◆ **GIVEN INFORMATION**
★ ★ ★ ★ ★ ★ ★

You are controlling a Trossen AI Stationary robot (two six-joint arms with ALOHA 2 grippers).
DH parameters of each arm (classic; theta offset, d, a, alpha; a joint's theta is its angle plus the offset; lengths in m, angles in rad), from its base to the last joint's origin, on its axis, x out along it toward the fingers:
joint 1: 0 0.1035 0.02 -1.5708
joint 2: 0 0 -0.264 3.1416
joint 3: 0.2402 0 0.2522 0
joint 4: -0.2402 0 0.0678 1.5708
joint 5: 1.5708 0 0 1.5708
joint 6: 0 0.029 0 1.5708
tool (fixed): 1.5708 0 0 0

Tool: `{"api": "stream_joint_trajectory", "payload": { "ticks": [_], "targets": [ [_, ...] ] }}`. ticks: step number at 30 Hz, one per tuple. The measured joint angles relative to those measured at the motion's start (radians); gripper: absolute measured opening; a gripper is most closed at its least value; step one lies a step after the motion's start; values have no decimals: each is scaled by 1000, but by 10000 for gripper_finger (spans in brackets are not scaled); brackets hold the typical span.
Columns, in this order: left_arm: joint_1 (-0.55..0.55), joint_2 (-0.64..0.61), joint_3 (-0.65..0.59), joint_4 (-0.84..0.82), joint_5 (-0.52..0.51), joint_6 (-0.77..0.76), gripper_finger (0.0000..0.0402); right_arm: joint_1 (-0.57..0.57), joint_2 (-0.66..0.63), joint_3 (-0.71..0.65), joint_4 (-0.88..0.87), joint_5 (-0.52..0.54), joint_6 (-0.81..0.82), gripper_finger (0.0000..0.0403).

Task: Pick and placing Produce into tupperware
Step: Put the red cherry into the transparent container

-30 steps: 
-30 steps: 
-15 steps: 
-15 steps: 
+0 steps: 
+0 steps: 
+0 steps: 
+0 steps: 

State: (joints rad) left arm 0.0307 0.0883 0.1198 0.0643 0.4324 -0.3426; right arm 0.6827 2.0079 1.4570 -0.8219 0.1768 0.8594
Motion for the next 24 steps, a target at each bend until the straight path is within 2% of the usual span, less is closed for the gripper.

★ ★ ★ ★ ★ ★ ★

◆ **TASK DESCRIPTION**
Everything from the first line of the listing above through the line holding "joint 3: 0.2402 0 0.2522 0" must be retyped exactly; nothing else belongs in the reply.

◆ **FINAL ANSWER**
You are controlling a Trossen AI Stationary robot (two six-joint arms with ALOHA 2 grippers).
DH parameters of each arm (classic; theta offset, d, a, alpha; a joint's theta is its angle plus the offset; lengths in m, angles in rad), from its base to the last joint's origin, on its axis, x out along it toward the fingers:
joint 1: 0 0.1035 0.02 -1.5708
joint 2: 0 0 -0.264 3.1416
joint 3: 0.2402 0 0.2522 0

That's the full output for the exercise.